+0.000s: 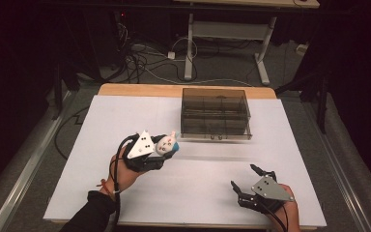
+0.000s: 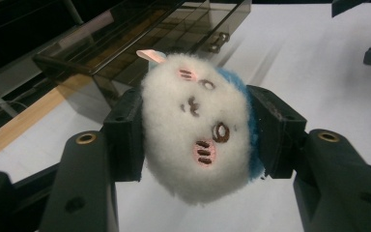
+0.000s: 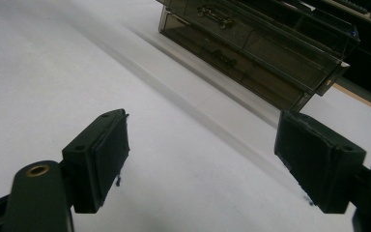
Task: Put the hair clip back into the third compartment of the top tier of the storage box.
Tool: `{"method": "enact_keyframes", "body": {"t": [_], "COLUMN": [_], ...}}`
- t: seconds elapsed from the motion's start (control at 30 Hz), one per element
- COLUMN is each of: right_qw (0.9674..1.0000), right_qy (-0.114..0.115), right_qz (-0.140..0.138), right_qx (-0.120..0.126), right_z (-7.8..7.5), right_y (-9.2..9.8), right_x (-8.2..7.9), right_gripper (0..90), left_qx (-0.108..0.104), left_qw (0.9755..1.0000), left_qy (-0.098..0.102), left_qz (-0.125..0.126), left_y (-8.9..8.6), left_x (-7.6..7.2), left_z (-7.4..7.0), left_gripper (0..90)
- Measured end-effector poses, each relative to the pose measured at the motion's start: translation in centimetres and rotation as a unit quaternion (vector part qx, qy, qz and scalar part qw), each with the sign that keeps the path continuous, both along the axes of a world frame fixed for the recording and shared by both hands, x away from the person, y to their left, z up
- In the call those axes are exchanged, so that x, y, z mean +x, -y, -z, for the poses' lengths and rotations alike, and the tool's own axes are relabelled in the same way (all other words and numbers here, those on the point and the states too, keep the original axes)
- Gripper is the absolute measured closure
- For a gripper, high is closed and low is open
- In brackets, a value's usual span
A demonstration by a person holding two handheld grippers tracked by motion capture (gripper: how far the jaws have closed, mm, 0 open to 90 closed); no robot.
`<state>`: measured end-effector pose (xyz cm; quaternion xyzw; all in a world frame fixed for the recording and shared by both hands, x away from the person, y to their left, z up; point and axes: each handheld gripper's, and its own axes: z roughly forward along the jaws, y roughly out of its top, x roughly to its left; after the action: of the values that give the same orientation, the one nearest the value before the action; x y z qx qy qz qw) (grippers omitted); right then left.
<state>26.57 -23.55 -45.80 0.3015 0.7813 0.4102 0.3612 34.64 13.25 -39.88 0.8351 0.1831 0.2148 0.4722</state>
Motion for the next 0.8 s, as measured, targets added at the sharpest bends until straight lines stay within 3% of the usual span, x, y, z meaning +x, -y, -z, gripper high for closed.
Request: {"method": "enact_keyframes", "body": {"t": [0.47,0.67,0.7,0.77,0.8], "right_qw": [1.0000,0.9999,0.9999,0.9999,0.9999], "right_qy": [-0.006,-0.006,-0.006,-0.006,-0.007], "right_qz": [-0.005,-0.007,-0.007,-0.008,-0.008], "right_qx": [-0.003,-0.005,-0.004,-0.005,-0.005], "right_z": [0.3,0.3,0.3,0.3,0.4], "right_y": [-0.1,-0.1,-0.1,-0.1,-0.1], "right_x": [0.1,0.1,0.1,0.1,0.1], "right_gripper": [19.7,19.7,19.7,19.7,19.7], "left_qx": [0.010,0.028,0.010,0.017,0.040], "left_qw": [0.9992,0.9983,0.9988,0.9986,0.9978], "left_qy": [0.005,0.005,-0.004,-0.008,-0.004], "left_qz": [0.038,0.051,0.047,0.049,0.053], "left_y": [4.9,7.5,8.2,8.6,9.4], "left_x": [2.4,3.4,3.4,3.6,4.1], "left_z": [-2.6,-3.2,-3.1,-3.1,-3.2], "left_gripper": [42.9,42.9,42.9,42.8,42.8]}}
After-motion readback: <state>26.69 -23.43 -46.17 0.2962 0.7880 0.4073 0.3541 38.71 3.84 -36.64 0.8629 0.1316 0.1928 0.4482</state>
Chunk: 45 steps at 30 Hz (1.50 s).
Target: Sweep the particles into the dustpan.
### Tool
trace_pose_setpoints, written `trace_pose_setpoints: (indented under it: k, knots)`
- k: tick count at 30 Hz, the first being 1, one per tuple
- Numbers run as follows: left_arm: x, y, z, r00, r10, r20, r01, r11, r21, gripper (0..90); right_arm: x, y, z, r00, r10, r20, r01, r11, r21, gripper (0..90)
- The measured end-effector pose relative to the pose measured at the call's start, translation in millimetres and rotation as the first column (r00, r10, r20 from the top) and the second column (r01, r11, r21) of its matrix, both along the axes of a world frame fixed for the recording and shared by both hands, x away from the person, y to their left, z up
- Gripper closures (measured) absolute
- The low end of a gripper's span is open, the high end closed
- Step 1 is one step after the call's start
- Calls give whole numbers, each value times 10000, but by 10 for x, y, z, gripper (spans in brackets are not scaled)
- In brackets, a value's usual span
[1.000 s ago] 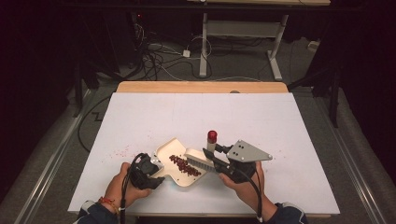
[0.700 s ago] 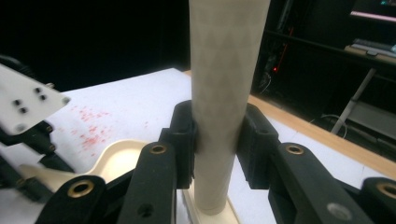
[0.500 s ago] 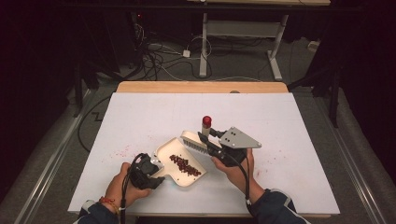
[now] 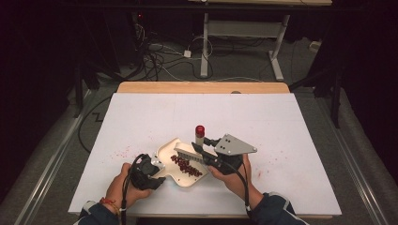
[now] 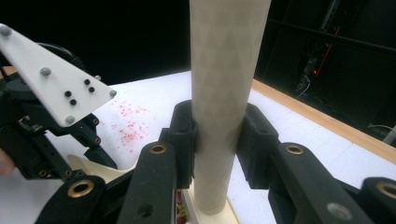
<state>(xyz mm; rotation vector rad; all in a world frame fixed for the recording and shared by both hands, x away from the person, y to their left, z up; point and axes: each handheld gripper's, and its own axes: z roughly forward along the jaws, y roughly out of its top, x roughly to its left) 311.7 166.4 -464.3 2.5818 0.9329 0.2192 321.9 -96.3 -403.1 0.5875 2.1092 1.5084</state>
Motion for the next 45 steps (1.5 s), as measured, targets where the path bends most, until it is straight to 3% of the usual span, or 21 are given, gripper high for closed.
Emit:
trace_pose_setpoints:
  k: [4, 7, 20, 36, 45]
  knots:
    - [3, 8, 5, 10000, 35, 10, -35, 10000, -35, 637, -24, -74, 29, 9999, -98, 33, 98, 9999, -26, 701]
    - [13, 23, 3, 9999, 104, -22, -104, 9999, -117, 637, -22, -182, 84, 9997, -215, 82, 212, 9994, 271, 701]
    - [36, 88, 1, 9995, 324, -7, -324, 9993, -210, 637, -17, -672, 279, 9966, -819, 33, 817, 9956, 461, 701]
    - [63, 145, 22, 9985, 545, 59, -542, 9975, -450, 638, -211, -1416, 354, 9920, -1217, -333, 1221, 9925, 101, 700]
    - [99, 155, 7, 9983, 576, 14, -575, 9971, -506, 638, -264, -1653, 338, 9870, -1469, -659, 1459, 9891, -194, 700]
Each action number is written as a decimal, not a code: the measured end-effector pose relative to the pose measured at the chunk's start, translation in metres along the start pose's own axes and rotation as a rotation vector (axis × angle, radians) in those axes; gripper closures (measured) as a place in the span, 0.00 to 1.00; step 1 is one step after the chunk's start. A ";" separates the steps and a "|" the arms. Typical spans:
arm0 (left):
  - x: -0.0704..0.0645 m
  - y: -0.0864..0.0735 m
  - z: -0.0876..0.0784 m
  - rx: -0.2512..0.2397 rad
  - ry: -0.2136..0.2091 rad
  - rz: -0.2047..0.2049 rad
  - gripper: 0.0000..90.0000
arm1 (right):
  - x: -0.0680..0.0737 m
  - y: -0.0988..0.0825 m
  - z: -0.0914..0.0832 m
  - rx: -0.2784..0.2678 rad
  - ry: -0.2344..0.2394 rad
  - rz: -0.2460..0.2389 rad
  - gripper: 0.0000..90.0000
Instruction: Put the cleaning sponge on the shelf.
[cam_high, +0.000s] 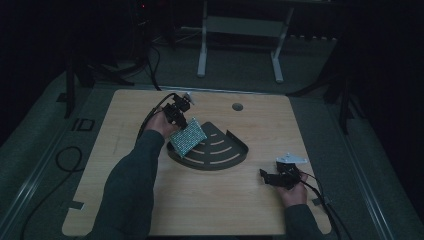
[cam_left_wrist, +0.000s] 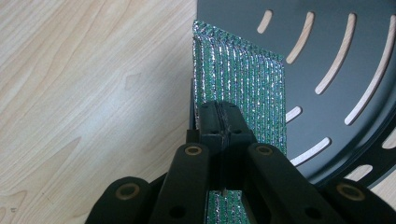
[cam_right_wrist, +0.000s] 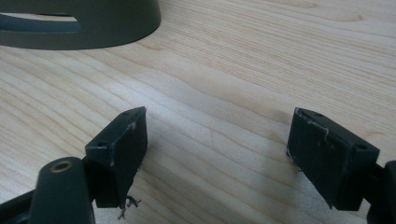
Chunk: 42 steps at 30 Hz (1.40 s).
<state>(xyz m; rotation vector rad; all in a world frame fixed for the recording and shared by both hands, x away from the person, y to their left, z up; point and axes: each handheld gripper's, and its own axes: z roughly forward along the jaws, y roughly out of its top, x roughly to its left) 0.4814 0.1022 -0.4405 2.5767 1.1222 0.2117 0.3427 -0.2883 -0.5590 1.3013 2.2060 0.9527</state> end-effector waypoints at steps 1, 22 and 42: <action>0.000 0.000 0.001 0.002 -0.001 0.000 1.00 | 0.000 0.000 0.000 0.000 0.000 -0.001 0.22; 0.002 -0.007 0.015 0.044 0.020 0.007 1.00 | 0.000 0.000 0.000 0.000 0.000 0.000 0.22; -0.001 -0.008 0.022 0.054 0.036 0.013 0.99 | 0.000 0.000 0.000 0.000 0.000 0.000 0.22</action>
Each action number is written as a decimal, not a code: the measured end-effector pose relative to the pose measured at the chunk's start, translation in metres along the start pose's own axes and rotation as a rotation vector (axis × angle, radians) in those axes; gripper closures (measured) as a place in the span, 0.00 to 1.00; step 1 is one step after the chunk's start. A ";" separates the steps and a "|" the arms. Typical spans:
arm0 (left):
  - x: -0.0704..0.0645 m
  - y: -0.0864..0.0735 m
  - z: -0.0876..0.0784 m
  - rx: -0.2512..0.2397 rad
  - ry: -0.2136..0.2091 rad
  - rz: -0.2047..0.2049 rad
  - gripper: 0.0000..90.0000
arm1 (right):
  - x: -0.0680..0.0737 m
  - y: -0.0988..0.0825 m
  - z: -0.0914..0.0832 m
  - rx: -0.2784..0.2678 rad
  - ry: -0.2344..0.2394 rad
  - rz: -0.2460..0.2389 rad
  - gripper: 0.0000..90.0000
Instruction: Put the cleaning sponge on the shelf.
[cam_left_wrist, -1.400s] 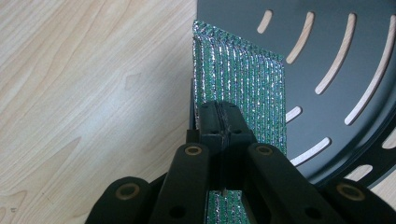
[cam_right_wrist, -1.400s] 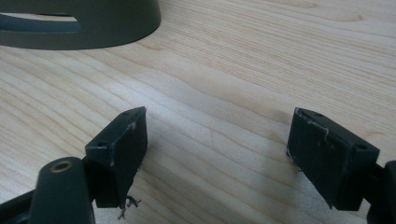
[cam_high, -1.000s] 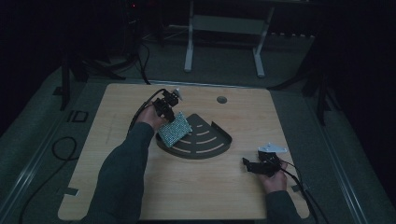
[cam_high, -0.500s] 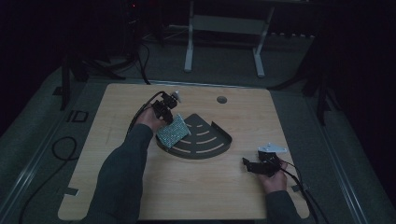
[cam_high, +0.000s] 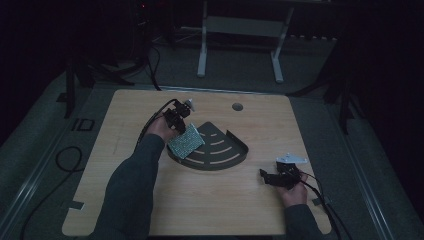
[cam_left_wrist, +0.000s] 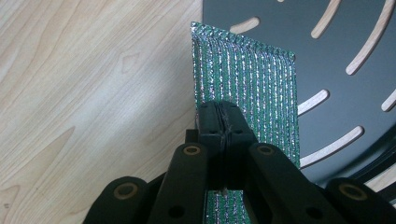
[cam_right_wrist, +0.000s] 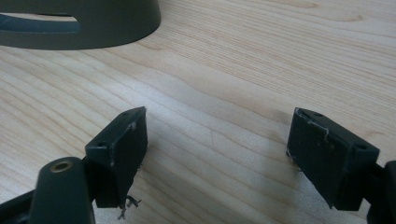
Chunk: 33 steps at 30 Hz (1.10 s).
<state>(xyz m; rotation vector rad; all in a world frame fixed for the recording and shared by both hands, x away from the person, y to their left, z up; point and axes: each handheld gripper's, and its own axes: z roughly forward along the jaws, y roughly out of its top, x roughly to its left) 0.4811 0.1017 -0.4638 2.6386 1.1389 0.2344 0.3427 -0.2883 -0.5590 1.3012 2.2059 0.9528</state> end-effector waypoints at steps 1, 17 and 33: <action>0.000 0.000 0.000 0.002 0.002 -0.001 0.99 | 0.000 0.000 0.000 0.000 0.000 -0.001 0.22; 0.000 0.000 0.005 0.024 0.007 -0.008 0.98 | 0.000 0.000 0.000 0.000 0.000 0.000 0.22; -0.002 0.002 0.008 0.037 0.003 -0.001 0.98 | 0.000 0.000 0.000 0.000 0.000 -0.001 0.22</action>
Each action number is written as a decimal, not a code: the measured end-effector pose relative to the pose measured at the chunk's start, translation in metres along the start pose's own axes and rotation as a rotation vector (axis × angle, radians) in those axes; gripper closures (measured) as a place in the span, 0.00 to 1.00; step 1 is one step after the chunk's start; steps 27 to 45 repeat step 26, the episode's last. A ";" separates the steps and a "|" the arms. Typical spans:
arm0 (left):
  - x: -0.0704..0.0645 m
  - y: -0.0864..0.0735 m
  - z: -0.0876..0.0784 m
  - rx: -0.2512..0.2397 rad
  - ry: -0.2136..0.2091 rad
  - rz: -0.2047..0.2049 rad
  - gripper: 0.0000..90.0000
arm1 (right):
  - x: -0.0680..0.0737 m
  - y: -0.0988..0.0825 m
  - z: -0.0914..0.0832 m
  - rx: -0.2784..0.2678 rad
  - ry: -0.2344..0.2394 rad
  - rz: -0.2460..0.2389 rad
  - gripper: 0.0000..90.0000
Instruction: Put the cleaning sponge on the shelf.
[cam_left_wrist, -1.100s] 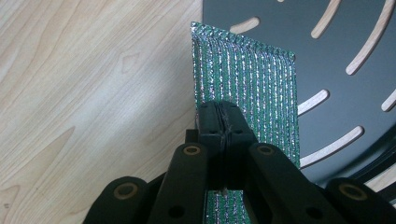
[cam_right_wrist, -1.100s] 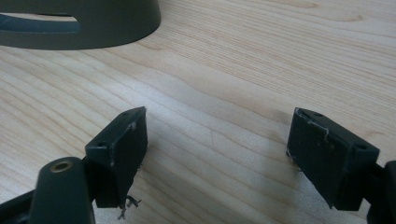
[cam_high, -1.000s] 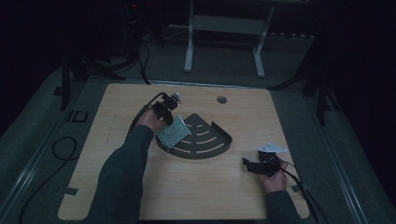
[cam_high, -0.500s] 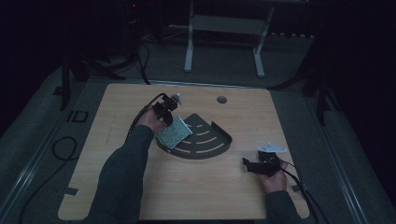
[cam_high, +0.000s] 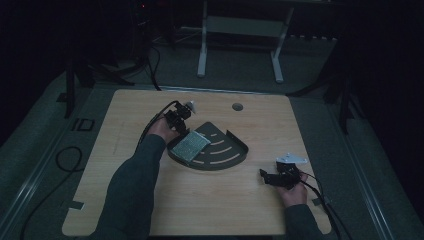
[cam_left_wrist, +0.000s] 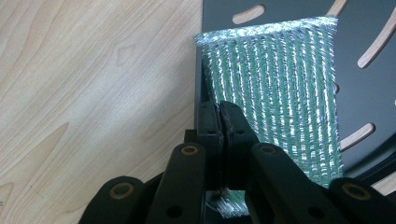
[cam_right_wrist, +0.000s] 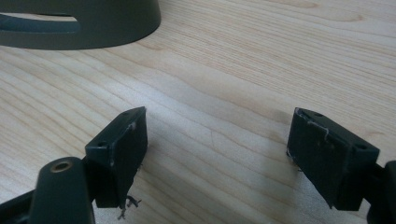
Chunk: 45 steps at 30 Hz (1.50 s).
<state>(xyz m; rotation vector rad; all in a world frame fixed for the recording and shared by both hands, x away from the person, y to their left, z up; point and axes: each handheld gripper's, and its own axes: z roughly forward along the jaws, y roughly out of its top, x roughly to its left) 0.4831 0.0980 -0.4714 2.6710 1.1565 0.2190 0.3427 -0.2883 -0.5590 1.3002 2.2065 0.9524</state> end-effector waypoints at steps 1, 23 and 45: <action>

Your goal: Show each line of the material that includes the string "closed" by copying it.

Written answer:
- For a gripper, high is closed and low is open
A demonstration by a person holding two handheld grippers tracked by motion capture (gripper: how far the jaws have closed, mm, 0 open to 90 closed); no robot.
Motion for the next 0.8 s, as measured, targets added at the sharpest bends until straight lines stay within 3% of the usual span, x, y, z meaning +x, -y, -z, gripper high for closed.
- The low end of a gripper's span is open, the high end closed
Motion for the next 45 steps (1.5 s), as measured, targets where the path bends most, until it is straight to 3% of the usual span, or 21 are given, gripper high for closed.

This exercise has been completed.